Each line containing the word "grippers" must be copied from the material below.

• Information shown
______________________________
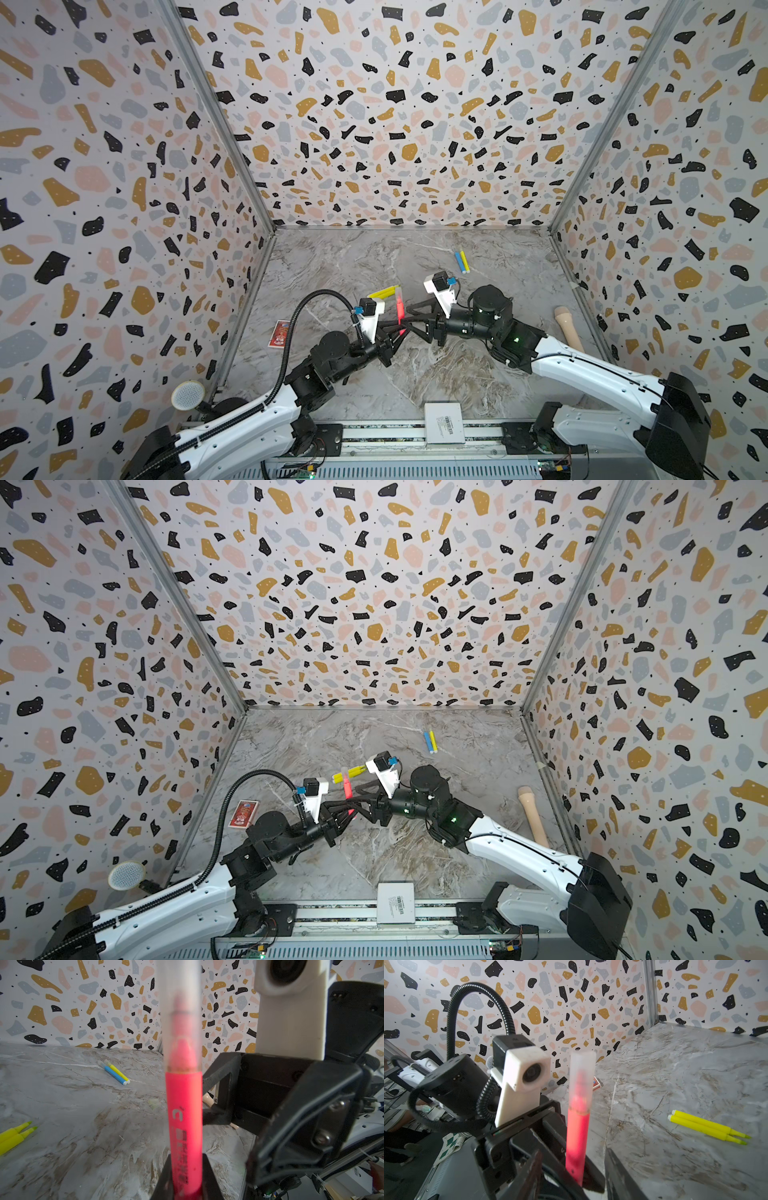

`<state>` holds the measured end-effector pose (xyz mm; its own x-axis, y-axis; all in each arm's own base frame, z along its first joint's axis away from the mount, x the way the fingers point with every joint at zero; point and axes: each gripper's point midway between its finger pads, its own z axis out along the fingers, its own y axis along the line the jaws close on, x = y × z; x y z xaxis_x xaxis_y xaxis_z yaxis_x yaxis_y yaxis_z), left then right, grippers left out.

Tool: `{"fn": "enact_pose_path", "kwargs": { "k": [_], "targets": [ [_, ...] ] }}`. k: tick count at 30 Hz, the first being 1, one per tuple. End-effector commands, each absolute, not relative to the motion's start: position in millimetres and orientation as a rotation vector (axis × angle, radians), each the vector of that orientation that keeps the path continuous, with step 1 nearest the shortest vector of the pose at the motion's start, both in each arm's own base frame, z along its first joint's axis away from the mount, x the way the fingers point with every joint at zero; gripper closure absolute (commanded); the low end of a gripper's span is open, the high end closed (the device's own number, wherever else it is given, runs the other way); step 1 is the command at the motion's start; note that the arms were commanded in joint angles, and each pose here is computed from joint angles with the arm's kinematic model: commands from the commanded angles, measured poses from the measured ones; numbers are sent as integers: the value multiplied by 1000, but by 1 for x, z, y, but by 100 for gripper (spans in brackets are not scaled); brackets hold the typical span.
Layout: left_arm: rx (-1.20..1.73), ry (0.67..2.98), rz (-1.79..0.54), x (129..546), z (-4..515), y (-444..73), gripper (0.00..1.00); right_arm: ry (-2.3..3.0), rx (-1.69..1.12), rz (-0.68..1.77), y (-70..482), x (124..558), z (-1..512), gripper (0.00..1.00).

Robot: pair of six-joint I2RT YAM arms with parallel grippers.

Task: Insert the pens into the pen caps
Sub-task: 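Close the right gripper around the capped pink highlighter above the left gripper, then open the left gripper while the right gripper lifts the pink highlighter away, then carry the pink highlighter farther from the robot and stand it beside the markers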

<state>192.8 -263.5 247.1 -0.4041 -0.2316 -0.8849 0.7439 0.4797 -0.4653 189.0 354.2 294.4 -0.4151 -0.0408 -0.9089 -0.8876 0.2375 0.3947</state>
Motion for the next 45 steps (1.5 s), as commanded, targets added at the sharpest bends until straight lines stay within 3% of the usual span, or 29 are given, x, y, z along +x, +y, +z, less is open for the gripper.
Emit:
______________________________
• Answer section
`<state>` holds the measured end-effector pose (xyz mm; its own x-axis, y-axis; all in each arm's own base frame, z along its first joint's axis away from the mount, x the way the fingers point with every joint at zero; point and axes: each gripper's point midway between its finger pads, its own z axis out along the fingers, its own y axis along the line the jaws close on, x = y × z; x y z xaxis_x xaxis_y xaxis_z yaxis_x yaxis_y yaxis_z), left then right, grippers left out.
Robot: pair of six-joint I2RT YAM arms with parallel grippers.

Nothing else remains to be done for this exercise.